For men from different cultural backgrounds, there can be an extra layer of complexity. If you grew up in a household shaped by one set of values about what it means to be a man, and then moved through a world with a completely different set, you may be holding two competing ideas of masculinity and wondering how to reconcile them. One of the first things I ask a male client is simply: “What do you think a man is?” The range of answers is extraordinary. And that question alone can begin to open something up.

Why I Want to See More Men Walk Through That Door

I’m 37 now. I am remarried with a newborn daughter. Life looks completely different from how it did at 30, standing in the wreckage of a marriage and not being sure I wanted to continue.

It gets better. I know that’s easy to say and hard to believe when you’re in the dark. But it does.

I came into counselling training because of what I experienced – and because I want men to have somewhere to go that meets them where they are. Not a place that asks them to be someone they’re not, but a place that says: come as you are, with all the confusion and the weight of it, and let’s just see what’s here.

The Government has now published a ten-year men’s health strategy which is unprecedented. The NHS has run a media campaign encouraging talking therapy. Things are changing. But the biggest change will come when men can mention going to their counsellor the way they’d mention going to the gym – without lowering their voice, without bracing for a reaction, without feeling like they’ve admitted defeat.
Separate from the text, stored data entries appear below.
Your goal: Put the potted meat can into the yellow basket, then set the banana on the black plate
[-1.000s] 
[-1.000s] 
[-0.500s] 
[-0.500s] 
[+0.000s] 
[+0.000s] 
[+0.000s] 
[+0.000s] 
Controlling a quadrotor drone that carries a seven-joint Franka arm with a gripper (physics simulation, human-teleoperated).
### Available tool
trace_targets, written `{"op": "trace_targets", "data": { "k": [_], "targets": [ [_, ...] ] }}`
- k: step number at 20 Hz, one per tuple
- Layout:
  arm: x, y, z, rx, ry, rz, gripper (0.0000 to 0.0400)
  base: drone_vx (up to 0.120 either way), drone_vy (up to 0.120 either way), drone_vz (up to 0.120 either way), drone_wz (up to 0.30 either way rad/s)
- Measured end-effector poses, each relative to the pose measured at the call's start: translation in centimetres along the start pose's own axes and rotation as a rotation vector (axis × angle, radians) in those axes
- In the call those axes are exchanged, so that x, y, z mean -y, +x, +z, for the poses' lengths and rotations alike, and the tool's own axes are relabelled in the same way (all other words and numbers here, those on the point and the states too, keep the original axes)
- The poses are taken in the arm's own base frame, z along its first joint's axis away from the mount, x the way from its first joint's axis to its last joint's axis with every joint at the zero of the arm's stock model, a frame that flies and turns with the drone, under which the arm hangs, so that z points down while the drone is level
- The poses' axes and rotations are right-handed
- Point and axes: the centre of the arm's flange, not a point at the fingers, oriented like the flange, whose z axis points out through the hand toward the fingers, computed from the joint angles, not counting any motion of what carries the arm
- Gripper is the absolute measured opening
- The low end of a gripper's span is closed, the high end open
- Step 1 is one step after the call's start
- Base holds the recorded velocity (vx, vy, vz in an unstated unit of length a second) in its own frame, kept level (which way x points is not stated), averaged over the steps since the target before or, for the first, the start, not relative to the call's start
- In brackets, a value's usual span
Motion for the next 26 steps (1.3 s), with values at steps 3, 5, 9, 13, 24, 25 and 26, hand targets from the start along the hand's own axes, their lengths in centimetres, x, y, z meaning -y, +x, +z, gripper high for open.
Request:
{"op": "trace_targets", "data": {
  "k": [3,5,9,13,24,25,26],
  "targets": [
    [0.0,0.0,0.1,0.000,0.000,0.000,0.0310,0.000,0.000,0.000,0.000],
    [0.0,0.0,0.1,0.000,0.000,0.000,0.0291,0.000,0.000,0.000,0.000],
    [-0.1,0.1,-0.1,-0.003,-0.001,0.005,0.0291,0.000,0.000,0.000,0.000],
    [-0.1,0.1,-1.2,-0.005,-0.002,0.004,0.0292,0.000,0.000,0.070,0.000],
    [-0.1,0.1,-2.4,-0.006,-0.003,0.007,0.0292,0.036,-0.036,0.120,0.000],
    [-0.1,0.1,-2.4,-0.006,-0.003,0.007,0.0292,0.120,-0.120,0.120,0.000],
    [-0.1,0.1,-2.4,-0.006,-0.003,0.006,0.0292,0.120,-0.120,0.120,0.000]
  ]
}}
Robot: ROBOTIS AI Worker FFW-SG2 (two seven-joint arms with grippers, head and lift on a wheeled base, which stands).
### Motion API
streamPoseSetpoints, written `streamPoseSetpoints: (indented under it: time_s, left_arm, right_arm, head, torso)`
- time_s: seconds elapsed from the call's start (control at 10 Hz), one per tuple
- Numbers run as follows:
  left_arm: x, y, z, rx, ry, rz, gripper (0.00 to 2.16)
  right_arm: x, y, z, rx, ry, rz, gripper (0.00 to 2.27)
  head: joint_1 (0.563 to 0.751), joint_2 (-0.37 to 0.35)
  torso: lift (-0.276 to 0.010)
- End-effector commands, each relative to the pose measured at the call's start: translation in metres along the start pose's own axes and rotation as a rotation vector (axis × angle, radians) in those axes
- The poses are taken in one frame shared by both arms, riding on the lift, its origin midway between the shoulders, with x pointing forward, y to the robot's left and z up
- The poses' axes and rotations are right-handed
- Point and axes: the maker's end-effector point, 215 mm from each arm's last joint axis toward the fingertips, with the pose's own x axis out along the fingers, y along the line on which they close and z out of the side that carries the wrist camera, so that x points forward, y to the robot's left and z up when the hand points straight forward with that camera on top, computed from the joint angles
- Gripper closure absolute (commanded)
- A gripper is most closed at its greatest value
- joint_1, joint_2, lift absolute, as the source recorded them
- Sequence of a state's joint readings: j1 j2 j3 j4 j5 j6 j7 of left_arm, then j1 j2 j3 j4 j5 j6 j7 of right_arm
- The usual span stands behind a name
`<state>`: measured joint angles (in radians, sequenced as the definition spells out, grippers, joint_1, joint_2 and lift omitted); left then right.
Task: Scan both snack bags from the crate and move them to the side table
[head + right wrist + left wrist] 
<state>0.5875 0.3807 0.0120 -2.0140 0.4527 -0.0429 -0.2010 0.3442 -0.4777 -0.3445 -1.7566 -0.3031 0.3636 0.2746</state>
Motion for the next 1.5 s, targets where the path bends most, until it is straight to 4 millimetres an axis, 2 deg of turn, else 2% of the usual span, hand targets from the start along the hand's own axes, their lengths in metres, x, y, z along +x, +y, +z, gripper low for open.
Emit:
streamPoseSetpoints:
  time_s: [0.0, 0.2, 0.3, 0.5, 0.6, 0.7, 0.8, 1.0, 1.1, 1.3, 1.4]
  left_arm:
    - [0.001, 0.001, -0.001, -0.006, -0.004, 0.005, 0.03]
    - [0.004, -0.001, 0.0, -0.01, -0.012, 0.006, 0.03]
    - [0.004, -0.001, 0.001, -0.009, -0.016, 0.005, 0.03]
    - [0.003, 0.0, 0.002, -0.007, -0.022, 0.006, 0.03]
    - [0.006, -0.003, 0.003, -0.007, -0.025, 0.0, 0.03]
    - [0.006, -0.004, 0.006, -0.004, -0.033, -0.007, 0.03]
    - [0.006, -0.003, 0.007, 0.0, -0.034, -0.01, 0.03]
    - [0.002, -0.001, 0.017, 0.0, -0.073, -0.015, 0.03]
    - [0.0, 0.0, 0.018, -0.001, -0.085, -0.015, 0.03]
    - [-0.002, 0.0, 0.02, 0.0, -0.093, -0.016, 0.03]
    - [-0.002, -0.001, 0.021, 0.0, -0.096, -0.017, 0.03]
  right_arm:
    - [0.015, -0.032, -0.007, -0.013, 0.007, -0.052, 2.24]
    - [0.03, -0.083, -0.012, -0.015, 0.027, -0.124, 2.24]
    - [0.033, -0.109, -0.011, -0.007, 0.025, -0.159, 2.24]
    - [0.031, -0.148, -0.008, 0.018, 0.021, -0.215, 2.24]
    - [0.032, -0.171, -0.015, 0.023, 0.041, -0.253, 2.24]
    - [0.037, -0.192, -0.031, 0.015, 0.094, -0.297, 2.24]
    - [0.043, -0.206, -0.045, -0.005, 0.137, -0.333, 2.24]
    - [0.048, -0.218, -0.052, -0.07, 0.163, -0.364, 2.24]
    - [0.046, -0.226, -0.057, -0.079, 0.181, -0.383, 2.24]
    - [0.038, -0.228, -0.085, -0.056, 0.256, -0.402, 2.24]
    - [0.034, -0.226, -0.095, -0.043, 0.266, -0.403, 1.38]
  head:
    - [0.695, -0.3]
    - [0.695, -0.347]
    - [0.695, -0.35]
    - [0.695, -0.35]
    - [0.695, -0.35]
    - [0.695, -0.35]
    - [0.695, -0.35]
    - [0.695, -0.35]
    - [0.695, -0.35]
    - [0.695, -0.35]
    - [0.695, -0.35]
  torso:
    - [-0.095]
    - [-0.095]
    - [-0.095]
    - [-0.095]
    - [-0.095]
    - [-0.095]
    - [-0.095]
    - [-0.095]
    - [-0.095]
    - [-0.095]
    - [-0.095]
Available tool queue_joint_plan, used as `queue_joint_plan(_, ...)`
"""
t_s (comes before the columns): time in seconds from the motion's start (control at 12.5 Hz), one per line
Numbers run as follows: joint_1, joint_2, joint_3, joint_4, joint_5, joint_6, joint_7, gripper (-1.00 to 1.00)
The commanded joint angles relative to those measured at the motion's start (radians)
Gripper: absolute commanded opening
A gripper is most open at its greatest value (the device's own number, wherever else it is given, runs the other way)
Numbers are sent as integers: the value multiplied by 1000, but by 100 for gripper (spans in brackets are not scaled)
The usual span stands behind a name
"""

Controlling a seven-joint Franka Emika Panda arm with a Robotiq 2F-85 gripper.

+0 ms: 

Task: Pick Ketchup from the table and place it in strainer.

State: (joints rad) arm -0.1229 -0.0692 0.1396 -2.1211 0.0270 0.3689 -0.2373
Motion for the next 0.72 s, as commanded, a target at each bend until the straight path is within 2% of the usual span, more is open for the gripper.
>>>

That’s the normalisation I think we all need to work towards. A world where men are told they’re it’s acceptable to not be feeling great and not to hide it, and that asking for help is simply one of the more intelligent things a human can do.

Richard is a qualified counsellor working with Westmeria Counselling and in private practice, specialising in working with men. If you’re a man who has been considering counselling but hasn’t yet taken the step, he would say: you don’t have to have hit rock bottom to benefit. You just have to be willing to show up.